More than half the standard care participants received what the study protocol defined as aggressive end-of-life care – chemotherapy within 14 days of death, a time when it is usually considered futile, and either no or late referral to hospice care – compared with only a third of the palliative care group. Despite the lack of such aggressive end-of-life care, patients in the palliative care group lived an average of 11.6 months, while survival for standard care patients was less than 9 months.
Temel says, "Traditionally, cancer care has focused on treating the disease itself, but now we realize we must also focus on managing patient's symptoms and distress related to their diagnosis. We hypothesize that the increased survival was due to improved mood and quality of life, to early and more comprehensive management of symptoms and complications, and possibly to more appropriate end-of-life care. Similar studies in patients with other types of cancers and in other care settings will help us better understand the impact palliative care can have on the well-being and health of all patients with cancer." Temel is an assistant professor of Medicine, and Jackson an instructor in Medicine at Harvard Medical School.
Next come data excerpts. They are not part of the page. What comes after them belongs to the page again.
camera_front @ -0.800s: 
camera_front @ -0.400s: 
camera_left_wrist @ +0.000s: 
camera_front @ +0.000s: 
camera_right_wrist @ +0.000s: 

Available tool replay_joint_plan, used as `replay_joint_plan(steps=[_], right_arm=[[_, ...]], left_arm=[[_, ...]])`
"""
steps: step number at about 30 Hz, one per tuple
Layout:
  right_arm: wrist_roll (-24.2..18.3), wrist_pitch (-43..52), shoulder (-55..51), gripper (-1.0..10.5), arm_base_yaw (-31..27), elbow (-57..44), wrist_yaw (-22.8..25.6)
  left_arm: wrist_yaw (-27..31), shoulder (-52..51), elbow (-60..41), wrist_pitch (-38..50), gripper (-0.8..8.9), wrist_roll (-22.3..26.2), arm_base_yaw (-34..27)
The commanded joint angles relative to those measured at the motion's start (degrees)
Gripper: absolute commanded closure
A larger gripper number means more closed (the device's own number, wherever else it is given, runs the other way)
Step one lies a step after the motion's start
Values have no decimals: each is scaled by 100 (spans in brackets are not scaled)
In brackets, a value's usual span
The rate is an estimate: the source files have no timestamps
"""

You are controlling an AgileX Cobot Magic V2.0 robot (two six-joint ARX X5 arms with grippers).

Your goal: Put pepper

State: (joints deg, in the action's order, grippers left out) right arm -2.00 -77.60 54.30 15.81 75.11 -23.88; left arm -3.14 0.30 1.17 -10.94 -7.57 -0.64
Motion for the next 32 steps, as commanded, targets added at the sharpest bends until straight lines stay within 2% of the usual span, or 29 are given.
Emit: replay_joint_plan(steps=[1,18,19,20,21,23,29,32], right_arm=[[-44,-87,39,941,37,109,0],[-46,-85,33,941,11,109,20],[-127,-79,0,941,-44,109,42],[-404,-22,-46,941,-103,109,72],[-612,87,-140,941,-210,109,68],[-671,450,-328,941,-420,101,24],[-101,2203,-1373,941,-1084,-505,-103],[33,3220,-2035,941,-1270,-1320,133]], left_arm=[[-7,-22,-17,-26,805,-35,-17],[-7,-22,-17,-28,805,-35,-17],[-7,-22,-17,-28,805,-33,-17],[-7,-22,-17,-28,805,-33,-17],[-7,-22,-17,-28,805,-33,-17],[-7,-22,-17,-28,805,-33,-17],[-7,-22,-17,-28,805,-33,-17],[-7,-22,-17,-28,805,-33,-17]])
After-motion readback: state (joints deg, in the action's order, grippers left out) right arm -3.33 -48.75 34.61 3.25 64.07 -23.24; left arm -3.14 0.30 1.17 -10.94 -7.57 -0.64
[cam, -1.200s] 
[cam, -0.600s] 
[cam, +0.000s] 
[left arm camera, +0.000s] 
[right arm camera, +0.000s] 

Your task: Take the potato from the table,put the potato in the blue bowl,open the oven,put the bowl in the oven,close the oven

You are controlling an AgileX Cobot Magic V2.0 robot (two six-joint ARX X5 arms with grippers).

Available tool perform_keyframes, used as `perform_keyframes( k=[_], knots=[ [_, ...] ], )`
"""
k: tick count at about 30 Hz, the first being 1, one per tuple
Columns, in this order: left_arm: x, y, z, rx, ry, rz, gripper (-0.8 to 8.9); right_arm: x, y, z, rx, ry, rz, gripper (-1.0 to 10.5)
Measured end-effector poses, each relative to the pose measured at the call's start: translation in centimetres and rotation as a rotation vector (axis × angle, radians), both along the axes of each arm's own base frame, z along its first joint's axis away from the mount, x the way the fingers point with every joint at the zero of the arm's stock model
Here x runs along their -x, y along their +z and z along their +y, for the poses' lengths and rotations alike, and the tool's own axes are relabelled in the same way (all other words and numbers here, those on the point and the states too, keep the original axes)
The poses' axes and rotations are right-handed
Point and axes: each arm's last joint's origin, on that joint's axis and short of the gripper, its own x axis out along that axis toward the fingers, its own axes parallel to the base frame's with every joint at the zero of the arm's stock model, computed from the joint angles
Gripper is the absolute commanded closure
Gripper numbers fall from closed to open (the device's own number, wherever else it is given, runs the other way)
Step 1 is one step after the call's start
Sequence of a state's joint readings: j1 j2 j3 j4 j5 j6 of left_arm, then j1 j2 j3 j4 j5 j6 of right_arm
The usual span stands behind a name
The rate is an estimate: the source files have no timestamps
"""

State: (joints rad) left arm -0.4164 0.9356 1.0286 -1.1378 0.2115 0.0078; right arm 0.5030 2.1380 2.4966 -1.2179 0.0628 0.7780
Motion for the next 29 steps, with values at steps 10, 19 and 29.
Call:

The study was supported by grants from the American Society of Clinical Oncology, the Joanne Hill Monahan Cancer Fund and Golf Fights Cancer. Senior author of the NEJM article is Thomas Lynch, MD, formerly chief of MGH Hematology/Oncology and now director of the Yale Cancer Center. Additional co-authors are Emily Gallagher, RN, MGH Cancer Center; Constance Dahlin, APN, Craig Blinderman, MD, Juliet Jacobsen, MD, and Andrew Billings, MD, MGH Palliative Care; Joseph Greer, PhD, and William Pirl, MD, MPH, MGH Psychiatry; Alona Muzikansky, MGH Biostatistics; and Sonal Admane, MBBS, MPH, State University of New York, Buffalo.
Massachusetts General Hospital, established in 1811, is the original and largest teaching hospital of Harvard Medical School. The MGH conducts the largest hospital-based research program in the United States, with an annual research budget of more than $600 million and major research centers in AIDS, cardiovascular research, cancer, computational and integrative biology, cutaneous biology, human genetics, medical imaging, neurodegenerative disorders, regenerative medicine, systems biology, transplantation biology and photomedicine.